“Well, I’m sure it all didn’t stop there,” Drew says, alluding to the bullying. As a teacher, she knows all about the dangers and patterns of it. It usually doesn’t just go away.
“Nope,” I say, accentuating the “p”, leaning my head back on the car seat. I let go of their hands holding mine. “The rumor circled and faded when something more interesting came along. The rumor would resurface every time I got a good part in the school’s musicals or plays, but the damage was already done.” While I was a target,I wasn’t a good one. I didn’t react the way they wanted me to, but little did they know I was just too scared to react. I didn’t scream or cry or beg them to stop. I just took it. I took every shoulder check in the hallway, every trip over someone’s foot, all the whispers when I walked by, all the times I walked into a room and everyone pretended I was invisible.
I wished I was.
Every day.
But being too scared to react just made them try harder.
So hard that teachers started to notice, but I wouldn’t let them do anything. Too scared that it would just make it all worse.
I sigh. “I was terrified to go to school because I didn’t know what to expect when I got there, but I was more terrified to stay home and explain to my parents what was happening.”
“And let me guess, you didn’t want to be a problem or a burden for your parents,” Drew rhetorically asks, leaning her head back next to mine. A small, sad, knowing smile on her face.
“You might not believe this, but I was really good at not taking up space when I was a kid.” I go for self-deprecating humor, but it doesn’t warrant the reaction I thought it would.
“You deserve to take up space, Ann,” Drew reassures, and I didn’t realize how much I needed to hear it.
I don’t like how I’ve felt about myself these last 24 hours, ever since Luke told me about running into Grant. I don’t like thinking that the confidence I’ve grown is fake or forced because I’m not the girl who needs to play a different role to feel like I deserve to be here.
I’m done feeling that way.
“I like you better when you take up space hitting grown men’s trucks with baseball bats,” Mia adds, making us all smile.
“I just didn’t need to be reminded that I was meant to be seen and not heard, or that they didn’t even want me in the first place,” I explain, resisting the urge to flinch at my own words. I’m so used to hearing them in my own head, but I didn’t remember how harsh they were when said aloud.
“Their loss, becausewewant you,” Mia replies, her head falling onto my shoulder as she leans back.
“Good, because you’re stuck with me now,” I joke, but I mean every word. I make a mental note to talk to both of them—after I walk them through this mess—about therapy and the process that comes with it. Both of them, their husbands too, are huge advocates for it after how much they found it helped them.
Tonight showed me that if I want to be done with these feelings, I have a lot of work to put in and a lot of shit to trudge up. Not only with the bullying and the stuff with Luke, but the shit with my parents too.
I don’t want to let it affect me so much anymore, and it’s way too heavy to keep carrying around.
Drew asks, “So, what does all of this have to do with you and Luke?”
The smile on my face quickly fades, but my walls are already down, might as well stomp all over them, so I couldn’t build them back up even if I wanted to.
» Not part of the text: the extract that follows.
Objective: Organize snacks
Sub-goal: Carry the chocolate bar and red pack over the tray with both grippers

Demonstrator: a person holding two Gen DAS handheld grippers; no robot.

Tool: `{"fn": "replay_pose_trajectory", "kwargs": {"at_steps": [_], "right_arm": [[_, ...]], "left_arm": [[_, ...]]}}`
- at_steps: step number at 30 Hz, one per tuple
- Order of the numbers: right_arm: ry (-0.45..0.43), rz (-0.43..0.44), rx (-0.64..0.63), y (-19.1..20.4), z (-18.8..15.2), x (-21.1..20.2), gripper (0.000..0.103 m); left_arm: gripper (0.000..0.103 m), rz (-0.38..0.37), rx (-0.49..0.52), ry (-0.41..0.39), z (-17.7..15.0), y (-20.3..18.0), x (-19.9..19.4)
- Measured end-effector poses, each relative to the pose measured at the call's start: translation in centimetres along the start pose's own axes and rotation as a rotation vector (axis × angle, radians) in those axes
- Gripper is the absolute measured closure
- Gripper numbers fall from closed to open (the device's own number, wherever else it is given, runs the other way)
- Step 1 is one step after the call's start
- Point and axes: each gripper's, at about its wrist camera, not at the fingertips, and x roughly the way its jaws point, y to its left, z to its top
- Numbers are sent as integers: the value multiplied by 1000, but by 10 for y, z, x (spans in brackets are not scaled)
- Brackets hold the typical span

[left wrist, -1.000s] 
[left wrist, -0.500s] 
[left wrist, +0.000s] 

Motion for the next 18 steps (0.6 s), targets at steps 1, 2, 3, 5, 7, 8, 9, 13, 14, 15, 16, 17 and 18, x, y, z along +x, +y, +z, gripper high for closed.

“There was a party the night before everyone left for college. I only went because Luke wanted to.”
“So, to clarify, you and Luke did date?” Mia asks, and I realize I haven’t explained the history Luke and I have.
“Long story short, we met in first grade, grew up together, became close friends, and started dating in highschool. He asked to be my boyfriend one night when we snuck out to walk on the beach by the lake. He gave me a rose, and we had our first kiss, and blah, blah, blah. The rest is history.”
“Aw, is that why you got the rose tattoo on your hip when we went out for Drew’s birthday two years ago?” Mia’s voice is high and hopeful.
“I don’t know what you’re talking about,” I reply too quickly, which I am realizing I say a lot when I don’t want to answer questions. “Anyway,” I continue, “we went to this party and Devin and the other girls came up to Luke and me and said they wanted to talk. Something about wanting to spend time with me before we all left for school, so I told Luke I’d be back and went off with them.”
“Why don’t I like where this is going?” I hear Mia ask, but it’s more to herself than anyone else.
I should’ve known better than to go with them, to believe they wanted to spend time with me. I was naive to think they wanted to apologize, and I know that now.
Maybe it’s why I’ve been so stubborn, so embarrassed, to tell anyone about all of this. I spent four years being the target of these four girls—and they knew exactly how to hurt me because they were my friends first—yet going with them was like giving them permission to let them hurt me that night.
They were the ones who taught me that allowing yourself to get close to someone gives them all the power to hurt you.
“Once they got me away from Luke, Devin told me they wanted to show me something. Apparently, the night before, she and Penelope went to the house where all the hockey guys were. Penelope was dating the guy who was hosting, and, well, Luke was on the hockeyteam, and—” I pause because I’ve never had to put this next part into words outside my head before. “He hooked up with Devin. She showed me a video of her on his lap, and they were kissing.”